Source records »
#####

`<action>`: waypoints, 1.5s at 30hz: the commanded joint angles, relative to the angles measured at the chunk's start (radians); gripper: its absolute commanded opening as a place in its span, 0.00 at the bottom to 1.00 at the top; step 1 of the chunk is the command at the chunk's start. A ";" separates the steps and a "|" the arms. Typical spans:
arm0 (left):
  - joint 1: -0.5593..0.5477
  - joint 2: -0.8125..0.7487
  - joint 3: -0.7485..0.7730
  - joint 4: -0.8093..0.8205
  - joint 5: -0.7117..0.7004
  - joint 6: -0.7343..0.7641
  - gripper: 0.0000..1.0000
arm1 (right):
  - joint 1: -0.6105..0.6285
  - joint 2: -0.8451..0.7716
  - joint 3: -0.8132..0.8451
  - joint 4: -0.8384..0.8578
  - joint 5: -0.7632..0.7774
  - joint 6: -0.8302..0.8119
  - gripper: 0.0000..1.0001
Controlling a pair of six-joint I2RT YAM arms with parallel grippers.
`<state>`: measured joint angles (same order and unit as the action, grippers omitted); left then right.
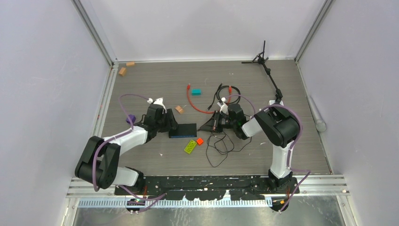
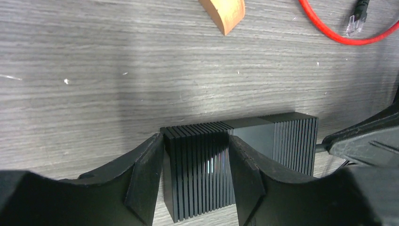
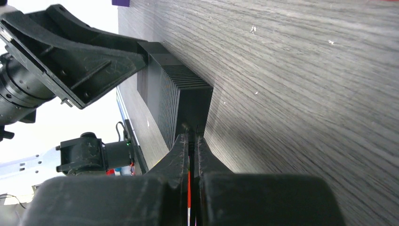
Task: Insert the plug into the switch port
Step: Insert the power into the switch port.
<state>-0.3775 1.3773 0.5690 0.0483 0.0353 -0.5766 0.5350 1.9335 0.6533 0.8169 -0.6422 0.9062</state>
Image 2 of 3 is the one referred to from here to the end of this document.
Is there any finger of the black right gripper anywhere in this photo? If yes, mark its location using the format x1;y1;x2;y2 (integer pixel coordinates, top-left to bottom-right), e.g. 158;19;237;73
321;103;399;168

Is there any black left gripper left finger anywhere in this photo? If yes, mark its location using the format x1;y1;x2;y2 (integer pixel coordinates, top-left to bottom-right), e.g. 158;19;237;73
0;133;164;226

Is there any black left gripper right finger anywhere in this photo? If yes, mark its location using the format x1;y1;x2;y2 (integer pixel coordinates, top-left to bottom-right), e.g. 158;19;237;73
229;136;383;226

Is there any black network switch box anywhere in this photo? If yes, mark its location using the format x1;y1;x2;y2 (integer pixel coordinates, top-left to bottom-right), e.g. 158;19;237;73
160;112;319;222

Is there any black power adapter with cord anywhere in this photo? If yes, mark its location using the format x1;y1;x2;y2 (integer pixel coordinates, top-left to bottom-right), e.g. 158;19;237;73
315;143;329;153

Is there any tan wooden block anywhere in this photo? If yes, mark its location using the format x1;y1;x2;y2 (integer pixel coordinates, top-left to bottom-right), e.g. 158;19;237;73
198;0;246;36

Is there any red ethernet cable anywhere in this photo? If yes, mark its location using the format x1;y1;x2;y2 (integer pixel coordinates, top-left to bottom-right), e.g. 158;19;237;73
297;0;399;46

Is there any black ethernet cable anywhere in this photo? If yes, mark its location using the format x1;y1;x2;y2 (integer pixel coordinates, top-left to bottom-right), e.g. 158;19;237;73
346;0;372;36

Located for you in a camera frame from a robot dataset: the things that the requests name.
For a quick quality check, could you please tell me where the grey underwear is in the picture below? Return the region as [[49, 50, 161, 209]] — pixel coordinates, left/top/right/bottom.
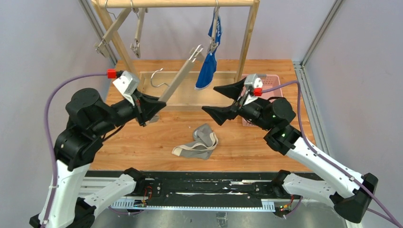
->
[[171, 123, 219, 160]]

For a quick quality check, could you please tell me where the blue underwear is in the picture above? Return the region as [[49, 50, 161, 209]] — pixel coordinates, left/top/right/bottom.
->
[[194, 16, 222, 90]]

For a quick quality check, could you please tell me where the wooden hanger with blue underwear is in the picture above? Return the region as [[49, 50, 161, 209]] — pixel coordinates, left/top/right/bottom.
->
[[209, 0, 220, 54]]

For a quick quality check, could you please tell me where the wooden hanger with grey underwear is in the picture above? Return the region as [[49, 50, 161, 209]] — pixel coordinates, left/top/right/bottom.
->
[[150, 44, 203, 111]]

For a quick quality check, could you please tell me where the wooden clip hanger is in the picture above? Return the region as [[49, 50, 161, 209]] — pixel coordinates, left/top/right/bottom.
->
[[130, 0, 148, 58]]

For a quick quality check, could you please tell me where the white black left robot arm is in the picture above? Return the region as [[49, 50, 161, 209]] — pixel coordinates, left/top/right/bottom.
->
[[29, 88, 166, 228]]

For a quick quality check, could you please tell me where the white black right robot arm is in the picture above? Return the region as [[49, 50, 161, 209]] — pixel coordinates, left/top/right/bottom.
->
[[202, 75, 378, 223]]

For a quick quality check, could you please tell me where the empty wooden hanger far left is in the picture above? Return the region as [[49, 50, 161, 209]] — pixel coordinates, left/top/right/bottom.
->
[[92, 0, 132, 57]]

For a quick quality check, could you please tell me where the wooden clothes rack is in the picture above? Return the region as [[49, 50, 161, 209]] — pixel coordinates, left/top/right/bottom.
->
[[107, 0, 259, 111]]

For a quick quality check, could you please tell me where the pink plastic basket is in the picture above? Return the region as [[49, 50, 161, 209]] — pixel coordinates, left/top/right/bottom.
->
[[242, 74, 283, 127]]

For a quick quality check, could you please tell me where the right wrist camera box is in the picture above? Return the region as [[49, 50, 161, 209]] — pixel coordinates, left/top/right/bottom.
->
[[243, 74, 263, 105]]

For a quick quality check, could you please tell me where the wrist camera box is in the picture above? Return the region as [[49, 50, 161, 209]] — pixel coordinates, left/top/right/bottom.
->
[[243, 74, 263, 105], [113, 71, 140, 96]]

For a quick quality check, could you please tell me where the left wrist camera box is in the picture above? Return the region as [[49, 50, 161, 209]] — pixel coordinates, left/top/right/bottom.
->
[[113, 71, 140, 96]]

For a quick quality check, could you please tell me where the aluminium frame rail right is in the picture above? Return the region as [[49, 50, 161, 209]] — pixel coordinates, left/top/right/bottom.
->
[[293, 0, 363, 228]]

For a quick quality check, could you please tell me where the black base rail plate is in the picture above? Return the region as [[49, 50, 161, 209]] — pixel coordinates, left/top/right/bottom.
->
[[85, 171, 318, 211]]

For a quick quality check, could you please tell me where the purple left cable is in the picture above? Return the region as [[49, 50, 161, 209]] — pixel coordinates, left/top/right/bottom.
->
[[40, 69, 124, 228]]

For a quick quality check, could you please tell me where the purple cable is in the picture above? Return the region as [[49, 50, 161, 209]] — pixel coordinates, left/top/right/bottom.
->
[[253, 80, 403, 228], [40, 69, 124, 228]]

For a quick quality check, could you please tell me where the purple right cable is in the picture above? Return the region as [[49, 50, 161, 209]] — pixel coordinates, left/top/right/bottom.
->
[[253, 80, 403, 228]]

#####

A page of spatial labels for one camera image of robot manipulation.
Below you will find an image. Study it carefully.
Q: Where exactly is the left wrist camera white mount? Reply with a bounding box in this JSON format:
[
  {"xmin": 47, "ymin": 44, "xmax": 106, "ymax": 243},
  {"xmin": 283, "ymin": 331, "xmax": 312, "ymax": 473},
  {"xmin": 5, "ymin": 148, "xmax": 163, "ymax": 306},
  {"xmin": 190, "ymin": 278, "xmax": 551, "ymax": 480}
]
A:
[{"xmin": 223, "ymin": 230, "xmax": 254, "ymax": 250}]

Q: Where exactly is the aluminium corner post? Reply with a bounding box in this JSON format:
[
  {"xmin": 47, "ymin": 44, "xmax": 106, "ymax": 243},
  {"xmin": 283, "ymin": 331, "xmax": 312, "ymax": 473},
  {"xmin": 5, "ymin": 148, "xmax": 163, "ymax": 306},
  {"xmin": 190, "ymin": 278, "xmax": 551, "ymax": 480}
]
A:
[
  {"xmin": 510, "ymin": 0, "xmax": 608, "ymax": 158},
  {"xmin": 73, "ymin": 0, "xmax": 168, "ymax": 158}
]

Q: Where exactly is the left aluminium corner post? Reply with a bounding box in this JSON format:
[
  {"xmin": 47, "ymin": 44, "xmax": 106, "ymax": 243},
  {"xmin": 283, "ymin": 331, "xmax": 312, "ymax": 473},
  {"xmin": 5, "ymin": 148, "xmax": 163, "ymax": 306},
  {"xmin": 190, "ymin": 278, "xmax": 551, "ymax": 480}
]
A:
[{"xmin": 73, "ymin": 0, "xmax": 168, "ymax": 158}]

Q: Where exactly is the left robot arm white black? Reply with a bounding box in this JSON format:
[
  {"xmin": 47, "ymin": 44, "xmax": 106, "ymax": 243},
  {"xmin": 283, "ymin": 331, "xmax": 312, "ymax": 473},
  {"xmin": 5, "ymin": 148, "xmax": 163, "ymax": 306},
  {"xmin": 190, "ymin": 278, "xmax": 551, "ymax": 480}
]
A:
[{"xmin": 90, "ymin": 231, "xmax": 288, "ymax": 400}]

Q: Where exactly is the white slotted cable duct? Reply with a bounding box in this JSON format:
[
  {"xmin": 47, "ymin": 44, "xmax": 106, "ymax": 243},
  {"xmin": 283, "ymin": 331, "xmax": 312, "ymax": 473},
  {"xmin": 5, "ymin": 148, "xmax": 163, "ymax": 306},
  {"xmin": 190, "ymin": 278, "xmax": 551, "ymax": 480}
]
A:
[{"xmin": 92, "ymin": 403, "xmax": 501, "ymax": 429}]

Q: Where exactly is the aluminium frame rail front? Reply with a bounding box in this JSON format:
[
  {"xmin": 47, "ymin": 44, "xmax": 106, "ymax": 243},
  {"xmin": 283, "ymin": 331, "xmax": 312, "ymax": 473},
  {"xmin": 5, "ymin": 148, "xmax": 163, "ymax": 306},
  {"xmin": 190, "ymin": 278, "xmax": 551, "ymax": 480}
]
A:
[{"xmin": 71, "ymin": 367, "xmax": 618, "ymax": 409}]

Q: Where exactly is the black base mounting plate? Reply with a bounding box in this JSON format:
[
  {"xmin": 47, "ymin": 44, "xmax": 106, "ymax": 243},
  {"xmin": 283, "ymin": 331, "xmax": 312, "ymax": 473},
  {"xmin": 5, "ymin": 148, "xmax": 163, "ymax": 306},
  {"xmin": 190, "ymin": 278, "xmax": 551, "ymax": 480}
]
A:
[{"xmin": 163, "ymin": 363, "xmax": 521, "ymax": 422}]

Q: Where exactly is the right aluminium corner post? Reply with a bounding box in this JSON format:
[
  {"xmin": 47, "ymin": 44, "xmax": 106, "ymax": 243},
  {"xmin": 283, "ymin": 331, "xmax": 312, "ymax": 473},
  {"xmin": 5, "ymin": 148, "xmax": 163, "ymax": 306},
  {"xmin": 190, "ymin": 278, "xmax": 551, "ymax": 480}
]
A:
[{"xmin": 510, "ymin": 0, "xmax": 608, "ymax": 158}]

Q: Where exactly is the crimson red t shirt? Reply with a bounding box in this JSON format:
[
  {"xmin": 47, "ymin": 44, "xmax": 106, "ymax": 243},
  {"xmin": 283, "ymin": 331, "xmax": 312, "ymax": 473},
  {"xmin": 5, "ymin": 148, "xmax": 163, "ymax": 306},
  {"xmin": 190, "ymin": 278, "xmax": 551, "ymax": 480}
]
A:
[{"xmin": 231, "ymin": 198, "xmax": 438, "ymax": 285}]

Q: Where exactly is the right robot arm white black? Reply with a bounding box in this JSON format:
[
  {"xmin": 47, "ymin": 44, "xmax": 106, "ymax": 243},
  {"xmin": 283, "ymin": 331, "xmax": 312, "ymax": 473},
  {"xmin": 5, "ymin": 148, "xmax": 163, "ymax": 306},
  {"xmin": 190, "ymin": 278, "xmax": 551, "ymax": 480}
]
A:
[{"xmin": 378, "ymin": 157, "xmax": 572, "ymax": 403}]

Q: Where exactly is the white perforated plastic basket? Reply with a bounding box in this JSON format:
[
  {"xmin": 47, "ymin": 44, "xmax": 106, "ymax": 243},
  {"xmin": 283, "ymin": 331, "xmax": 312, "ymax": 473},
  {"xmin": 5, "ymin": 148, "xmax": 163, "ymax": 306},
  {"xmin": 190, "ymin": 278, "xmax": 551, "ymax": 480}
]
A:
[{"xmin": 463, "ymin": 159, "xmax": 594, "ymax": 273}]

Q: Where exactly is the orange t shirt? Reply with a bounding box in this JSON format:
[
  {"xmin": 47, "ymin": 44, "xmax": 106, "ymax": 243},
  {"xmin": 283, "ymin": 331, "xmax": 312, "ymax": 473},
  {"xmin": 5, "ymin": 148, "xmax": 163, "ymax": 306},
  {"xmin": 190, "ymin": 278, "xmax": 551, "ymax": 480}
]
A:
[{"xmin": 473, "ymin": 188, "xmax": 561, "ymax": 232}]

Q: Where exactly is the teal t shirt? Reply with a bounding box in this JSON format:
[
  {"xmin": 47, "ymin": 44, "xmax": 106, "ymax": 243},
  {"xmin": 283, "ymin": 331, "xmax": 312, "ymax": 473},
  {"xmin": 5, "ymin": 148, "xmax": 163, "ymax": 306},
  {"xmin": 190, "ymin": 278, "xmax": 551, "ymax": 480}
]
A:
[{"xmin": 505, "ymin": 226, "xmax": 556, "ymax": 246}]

#####

Exercise brief » Your answer should consist of every line from the entries that holds "white".

Answer for this exercise »
For a quick quality check, could you please tell me where the white black left robot arm is in the picture above? Return the region as [[49, 50, 161, 209]] — pixel coordinates, left/top/right/bottom.
For a quick quality check, could you please tell me where the white black right robot arm is in the picture above? Return the region as [[49, 50, 161, 209]] — pixel coordinates, left/top/right/bottom.
Q: Where exactly is the left wrist camera white mount? Reply with a bounding box in this JSON format:
Q: Where exactly is the left robot arm white black? Reply with a bounding box in this JSON format:
Q: Where exactly is the white slotted cable duct? Reply with a bounding box in this JSON format:
Q: Where exactly is the right robot arm white black? Reply with a bounding box in this JSON format:
Q: Where exactly is the white perforated plastic basket? Reply with a bounding box in this JSON format:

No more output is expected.